LA «TRILOGÍA ESQUIZOFRÉNICA»
   La locura fue una de las grandes obsesiones de John Franklin Bardin. Y no podía ser para menos cuando algunos de sus familiares más cercanos, incluyendo su madre, sufrieron demencia y graves enfermedades mentales.
     He empleado gran parte de mi vida leyendo y disfrutando de las novelas policiacas. Cuando leí el primer capítulo de El percherón mortal advertí que me encontraba en un mundo totalmente nuevo. Narrada en primera persona por la voz del psiquiatra George Matthews, la obra te atrapa desde las primeras líneas y cada página sacude tu mente con una nueva revelación. A la consulta del doctor Matthews llega un extraño joven con una llamativa flor prendida en el pelo. Según su testimonio, unos hombrecillos (“leprechauns”, enanos de la mitología celta) le ordenan, a cambio de dinero, los más disparatados cometidos: llevar esa flor en el pelo, repartir dinero, silbar en los conciertos del Carnegie Hall, conducir un enorme caballo percherón hasta el domicilio de una actriz. El psiquiatra, intrigado, decide acompañar al joven. Muy pronto se va a ver inmerso en un torbellino de crímenes y locuras: la actriz aparecerá asesinada, el propio psiquiatra será víctima de un accidente del que saldrá con el rostro desfigurado y sin memoria... Matthews, entonces, será internado en un hospiatal psiquiátrico donde, no sólo tendrá que buscar su identidad, sino también descubrir la extraña y absurda trama que lo ha llevado a esa situación. El lector avispado y el cinéfilo perspicaz encontrarán en la novela ecos de El ministerio del miedo (1943) de Graham Greene —donde también el protagonista pierde la memoria y se ve recluido en un centro psiquiátrico—, de la película Solo en la noche (1946) de J.L. Mankiewicz —con un amnésico que busca su propia identidad y en quien sólo confía un socarrón policía—, de La dama de Shangai, la gran película de Orson Welles, con la memorable escena final en el parque de atracciones.
     El psiquiatra-detective Matthews también aparece en la segunda novela de la trilogía, pero esta vez como personaje secundario. El final de Philip Banter es, quizás, la más floja de la serie, aunque derrocha originalidad a raudales. Banter, el protagonista, es un crápula: bebedor y mujeriego, pero casado y temeroso de su suegro, para quien trabaja. Banter no es un hombre especialmente equilibrado —¿qué personaje de Bardin lo está?—, y sufre lapsus de memoria. Una mañana encuentra sobre la mesa de su despacho una confesión firmada por él mismo que no recuerda haber realizado: en ella no narra un acontecimiento pasado, sino un acontecimiento que, ante su sorpresa, y la nuestra, se va a materializar esa misma tarde ante sus ojos. La mente de Banter, propensa a todo tipo de alucinaciones, comienza a hacer agua por todas partes. Se ha producido el factor desencadenante que hará aflorar la esquizofrenia del protagonista.

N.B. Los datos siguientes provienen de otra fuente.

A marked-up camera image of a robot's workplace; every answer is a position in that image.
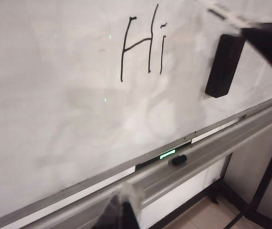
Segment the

    Al salir del infierno (1948) es su mejor obra. Y una novela que, pese a su fracaso crítico y de público, sirvió para crear escuela posteriormente. No exagero al afirmar que Robert Bloch nunca hubiera podido inventar al protanogista de su Psicosis sin esta joya casi desconocida. Ellen Purcell, la protanista de Bardin, es, quizás, el antecedente más evidente y claro de toda la larga serie de psicópatas y asesinos con doble personalidad que han llenado las librería y las salas de cine desde los años 60.
     Ellen Purcell, famosa concertista de clavicordio, ha pasado dos años internada en un hospital psiquiátrico. Casada con un director de orquesta regresa a su hogar en Nueva York. Una vez allí le resulta imposible practicar de nuevo con su instrumento puesto que la llave de la tapa del clavidordio no aparece por ningún lugar. A este hecho insólito —que comenzará a minar el frágil sistema nervioso de Ellen— van a suceder muchos más. En un principio todo se asemeja a la película Luz que agoniza (1944, George Cukor); pero cuando el lector piensa que ya es consciente de todo, Bardin trastoca todas nuestras expectativas. Conforme la historia avanza advertimos que, aunque relatada en tercera persona, todos los sucesos están vistos desde el punto de vista de Ellen, es decir, de una esquizofrénica. El final es como un puñetazo en el vientre al que se llega en un in crescendo. Uno cierra el libro con la angustia sobrevolando la mesa, con el temor de girar la cabeza y hallar el terror acechándonos a nuestras espaldas.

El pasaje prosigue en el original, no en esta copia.